__EXERCISE OBJECTIVE__. Only lines with the string "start" should be returned from the data below.

__DATA__.
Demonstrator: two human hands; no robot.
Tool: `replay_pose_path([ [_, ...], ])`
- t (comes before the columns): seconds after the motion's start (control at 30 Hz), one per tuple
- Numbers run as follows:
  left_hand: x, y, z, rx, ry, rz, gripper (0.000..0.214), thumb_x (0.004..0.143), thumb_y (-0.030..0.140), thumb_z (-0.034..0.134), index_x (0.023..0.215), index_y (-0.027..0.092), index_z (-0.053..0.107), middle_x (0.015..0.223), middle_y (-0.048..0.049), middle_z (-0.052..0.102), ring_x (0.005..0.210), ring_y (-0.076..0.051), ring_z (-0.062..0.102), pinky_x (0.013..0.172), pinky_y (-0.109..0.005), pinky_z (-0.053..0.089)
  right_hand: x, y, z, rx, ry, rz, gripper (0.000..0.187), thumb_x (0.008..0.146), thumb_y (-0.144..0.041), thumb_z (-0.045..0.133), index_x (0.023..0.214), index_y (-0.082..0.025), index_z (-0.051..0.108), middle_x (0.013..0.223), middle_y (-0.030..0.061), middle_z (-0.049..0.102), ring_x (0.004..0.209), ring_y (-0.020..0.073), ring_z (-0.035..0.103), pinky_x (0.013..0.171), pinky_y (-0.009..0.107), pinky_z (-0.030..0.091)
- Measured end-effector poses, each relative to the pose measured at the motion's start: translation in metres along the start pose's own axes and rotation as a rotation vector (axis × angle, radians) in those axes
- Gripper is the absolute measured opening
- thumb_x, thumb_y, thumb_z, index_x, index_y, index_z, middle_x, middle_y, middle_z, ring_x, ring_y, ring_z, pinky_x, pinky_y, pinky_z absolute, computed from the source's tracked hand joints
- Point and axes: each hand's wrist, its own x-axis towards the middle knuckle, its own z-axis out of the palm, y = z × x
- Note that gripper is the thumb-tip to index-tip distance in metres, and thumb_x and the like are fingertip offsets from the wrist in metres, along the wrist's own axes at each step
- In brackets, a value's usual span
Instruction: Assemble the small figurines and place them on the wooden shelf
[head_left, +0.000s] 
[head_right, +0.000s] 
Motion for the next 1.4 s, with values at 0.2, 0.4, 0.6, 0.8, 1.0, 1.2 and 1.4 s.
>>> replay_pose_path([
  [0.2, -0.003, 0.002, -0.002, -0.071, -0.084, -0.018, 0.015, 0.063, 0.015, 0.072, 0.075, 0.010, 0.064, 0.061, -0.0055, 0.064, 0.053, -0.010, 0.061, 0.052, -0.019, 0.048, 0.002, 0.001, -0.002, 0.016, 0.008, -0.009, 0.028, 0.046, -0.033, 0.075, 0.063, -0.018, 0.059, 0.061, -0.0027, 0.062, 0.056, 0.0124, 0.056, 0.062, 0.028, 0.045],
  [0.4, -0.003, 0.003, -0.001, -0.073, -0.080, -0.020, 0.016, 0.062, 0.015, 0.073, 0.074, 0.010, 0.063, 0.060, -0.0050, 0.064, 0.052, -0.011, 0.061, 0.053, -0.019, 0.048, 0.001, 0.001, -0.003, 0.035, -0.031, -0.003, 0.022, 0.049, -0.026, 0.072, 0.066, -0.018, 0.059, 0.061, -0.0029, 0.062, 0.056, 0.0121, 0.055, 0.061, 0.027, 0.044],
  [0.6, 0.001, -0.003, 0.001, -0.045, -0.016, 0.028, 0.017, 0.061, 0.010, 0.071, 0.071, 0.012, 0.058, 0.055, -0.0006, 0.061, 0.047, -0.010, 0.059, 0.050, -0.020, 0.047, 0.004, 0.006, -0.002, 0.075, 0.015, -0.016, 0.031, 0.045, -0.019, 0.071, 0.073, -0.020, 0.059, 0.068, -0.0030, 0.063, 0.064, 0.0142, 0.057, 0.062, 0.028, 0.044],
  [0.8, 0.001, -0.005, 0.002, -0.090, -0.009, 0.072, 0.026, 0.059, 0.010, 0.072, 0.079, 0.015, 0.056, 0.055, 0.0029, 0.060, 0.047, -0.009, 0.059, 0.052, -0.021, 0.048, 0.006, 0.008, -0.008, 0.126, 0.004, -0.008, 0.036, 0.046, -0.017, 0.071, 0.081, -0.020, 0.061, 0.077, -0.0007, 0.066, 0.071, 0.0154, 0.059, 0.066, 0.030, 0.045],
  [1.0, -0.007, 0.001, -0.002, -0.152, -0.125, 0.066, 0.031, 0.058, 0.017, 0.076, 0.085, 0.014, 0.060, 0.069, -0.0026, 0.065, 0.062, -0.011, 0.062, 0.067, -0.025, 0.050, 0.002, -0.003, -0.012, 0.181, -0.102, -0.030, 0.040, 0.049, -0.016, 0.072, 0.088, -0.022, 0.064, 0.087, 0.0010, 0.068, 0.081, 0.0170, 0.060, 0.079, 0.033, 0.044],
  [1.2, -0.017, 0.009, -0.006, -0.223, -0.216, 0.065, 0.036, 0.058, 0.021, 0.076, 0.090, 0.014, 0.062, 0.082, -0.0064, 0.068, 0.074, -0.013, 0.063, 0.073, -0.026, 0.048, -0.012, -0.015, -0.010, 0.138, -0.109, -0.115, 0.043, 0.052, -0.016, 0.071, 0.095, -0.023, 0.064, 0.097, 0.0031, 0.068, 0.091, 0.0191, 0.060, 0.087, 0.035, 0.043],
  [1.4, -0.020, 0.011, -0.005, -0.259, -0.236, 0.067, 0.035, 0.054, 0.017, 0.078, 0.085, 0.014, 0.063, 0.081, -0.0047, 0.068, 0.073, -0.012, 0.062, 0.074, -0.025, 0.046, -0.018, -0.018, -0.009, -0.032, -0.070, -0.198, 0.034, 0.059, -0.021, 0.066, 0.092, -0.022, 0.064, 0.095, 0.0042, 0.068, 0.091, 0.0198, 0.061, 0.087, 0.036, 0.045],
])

__YOUR RESPONSE__.
- t (comes before the columns): seconds after the motion's start (control at 30 Hz), one per tuple
- Measured end-effector poses, each relative to the pose measured at the motion's start: translation in metres along the start pose's own axes and rotation as a rotation vector (axis × angle, radians) in those axes

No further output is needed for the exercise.